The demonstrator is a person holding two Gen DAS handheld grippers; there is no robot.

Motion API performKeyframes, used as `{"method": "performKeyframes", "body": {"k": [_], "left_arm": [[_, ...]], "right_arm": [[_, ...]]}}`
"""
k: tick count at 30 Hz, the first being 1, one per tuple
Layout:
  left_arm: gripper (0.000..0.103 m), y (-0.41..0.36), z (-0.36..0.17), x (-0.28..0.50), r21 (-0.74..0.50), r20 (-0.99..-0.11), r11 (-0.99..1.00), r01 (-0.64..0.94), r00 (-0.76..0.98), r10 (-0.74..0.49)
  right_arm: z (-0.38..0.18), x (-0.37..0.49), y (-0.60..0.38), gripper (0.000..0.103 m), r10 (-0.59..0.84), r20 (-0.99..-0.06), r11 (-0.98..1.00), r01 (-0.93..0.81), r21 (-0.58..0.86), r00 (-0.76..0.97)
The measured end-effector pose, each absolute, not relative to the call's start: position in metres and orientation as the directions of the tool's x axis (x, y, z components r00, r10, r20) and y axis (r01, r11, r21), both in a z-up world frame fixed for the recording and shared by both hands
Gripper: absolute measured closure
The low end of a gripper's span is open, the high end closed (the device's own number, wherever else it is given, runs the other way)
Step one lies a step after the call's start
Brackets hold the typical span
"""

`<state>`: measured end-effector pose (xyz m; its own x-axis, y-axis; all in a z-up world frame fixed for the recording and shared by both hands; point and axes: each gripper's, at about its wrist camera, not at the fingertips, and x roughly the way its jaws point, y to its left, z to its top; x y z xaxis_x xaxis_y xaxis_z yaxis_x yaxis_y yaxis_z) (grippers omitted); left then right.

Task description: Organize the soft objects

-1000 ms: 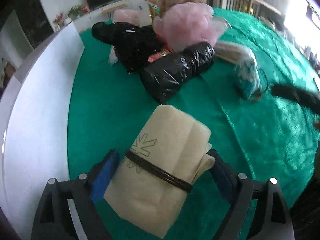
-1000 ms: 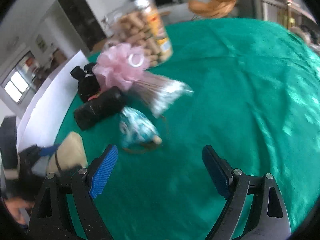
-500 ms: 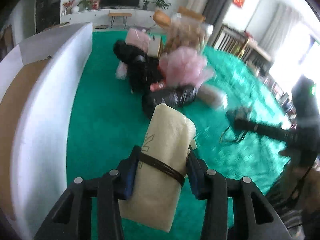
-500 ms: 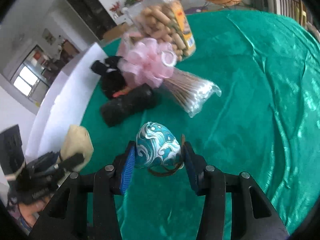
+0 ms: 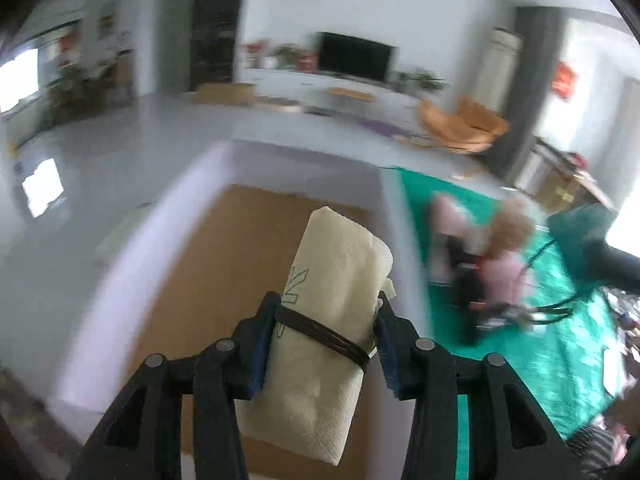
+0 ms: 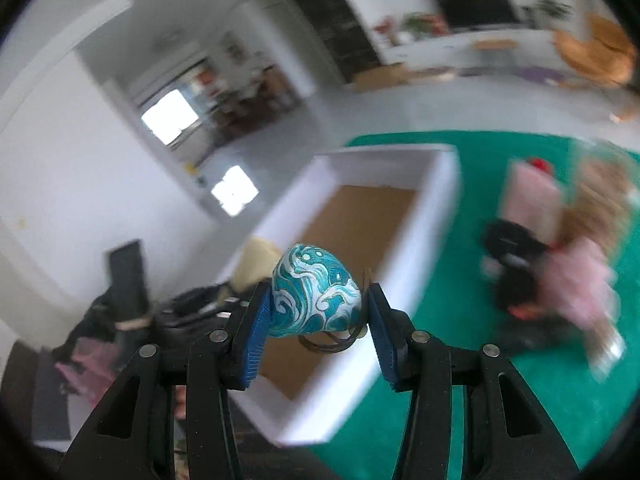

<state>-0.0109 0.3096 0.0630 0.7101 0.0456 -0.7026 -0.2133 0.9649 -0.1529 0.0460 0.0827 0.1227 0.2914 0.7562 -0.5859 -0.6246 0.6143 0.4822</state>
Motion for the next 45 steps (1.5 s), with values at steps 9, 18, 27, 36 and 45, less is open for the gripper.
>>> {"method": "performKeyframes", "body": {"k": [9, 18, 27, 36, 45], "left_arm": [[0.010, 0.383, 0.000, -0.024, -0.072, -0.811, 0.906, -0.417, 0.553, 0.190], [0.010, 0.353, 0.014, -0.026, -0.181, -0.738, 0.903, -0.389, 0.661, 0.137], [0.010, 0.221, 0.047, -0.014, -0.228, -0.642, 0.973, -0.045, 0.758, -0.115], [0.010, 0.086, -0.042, 0.026, -0.215, -0.772, 0.967, 0.136, 0.582, -0.254], [0.010, 0.073, -0.099, 0.073, -0.093, -0.812, 0.991, 0.092, 0.570, -0.128]], "right_arm": [[0.081, 0.039, 0.195, 0.022, 0.748, -0.648, 0.559, -0.663, 0.498, 0.143], [0.060, 0.043, 0.096, 0.023, 0.578, -0.686, 0.772, -0.567, 0.286, 0.441], [-0.025, 0.030, -0.086, 0.023, 0.131, -0.709, 0.978, -0.206, -0.021, 0.693], [-0.075, 0.050, -0.183, 0.023, -0.064, -0.783, 0.997, 0.009, -0.075, 0.619], [-0.081, 0.047, -0.196, 0.022, -0.021, -0.787, 1.000, 0.020, -0.012, 0.617]]}}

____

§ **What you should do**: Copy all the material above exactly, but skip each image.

§ **Answer box**:
The demonstrator is a person holding two Gen DAS handheld grippers; there is no robot.

Motion API performKeyframes, used as `{"method": "performKeyframes", "body": {"k": [_], "left_arm": [[_, ...]], "right_arm": [[_, ...]]}}`
"""
k: tick count at 30 Hz, the first being 1, one per tuple
Layout:
  left_arm: gripper (0.000..0.103 m), y (-0.41..0.36), z (-0.36..0.17), x (-0.28..0.50), r21 (-0.74..0.50), r20 (-0.99..-0.11), r11 (-0.99..1.00), r01 (-0.64..0.94), r00 (-0.76..0.98), r10 (-0.74..0.49)
  right_arm: z (-0.38..0.18), x (-0.37..0.49), y (-0.60..0.38), gripper (0.000..0.103 m), r10 (-0.59..0.84), r20 (-0.99..-0.06), r11 (-0.98..1.00), r01 (-0.93..0.81), r21 (-0.58..0.86), r00 (-0.76..0.97)
The measured end-effector pose, each absolute, not relative to the call's start: position in metres and orientation as the directions of the tool's x axis (x, y, z components r00, r10, r20) and y axis (r01, r11, r21), both in a z-up world frame fixed for the recording and shared by both hands
Gripper: absolute measured closure
The low end of a gripper's span is open, the high end closed (the device's own number, wherever else it is given, runs the other way)
Step one lies a step after the call's start
Brackets hold the typical span
"""

`<state>`: measured end-effector pose (xyz m; its own x-axis, y-axis; all in a z-up world frame fixed for the recording and shared by both hands; point and axes: each gripper's, at about its wrist camera, not at the fingertips, and x roughly the way its jaws point, y to its left, z to its top; x y z xaxis_x xaxis_y xaxis_z yaxis_x yaxis_y yaxis_z) (grippers omitted); left then right.

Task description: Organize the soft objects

-1000 ms: 
-1000 ms: 
-500 ms: 
-500 ms: 
+0 ms: 
+0 ms: 

<state>-0.0109 0.3096 0.0630 0.7101 0.0456 -0.7026 -0.2133 0.9649 -0.1529 0.0460 0.0827 0.1227 0.2914 0.7562 -0.5859 -0.6246 0.6143 0.4822</state>
Motion for the next 45 steps (1.5 s), with values at steps 9, 18, 27, 36 and 45, less is open for the gripper.
>>> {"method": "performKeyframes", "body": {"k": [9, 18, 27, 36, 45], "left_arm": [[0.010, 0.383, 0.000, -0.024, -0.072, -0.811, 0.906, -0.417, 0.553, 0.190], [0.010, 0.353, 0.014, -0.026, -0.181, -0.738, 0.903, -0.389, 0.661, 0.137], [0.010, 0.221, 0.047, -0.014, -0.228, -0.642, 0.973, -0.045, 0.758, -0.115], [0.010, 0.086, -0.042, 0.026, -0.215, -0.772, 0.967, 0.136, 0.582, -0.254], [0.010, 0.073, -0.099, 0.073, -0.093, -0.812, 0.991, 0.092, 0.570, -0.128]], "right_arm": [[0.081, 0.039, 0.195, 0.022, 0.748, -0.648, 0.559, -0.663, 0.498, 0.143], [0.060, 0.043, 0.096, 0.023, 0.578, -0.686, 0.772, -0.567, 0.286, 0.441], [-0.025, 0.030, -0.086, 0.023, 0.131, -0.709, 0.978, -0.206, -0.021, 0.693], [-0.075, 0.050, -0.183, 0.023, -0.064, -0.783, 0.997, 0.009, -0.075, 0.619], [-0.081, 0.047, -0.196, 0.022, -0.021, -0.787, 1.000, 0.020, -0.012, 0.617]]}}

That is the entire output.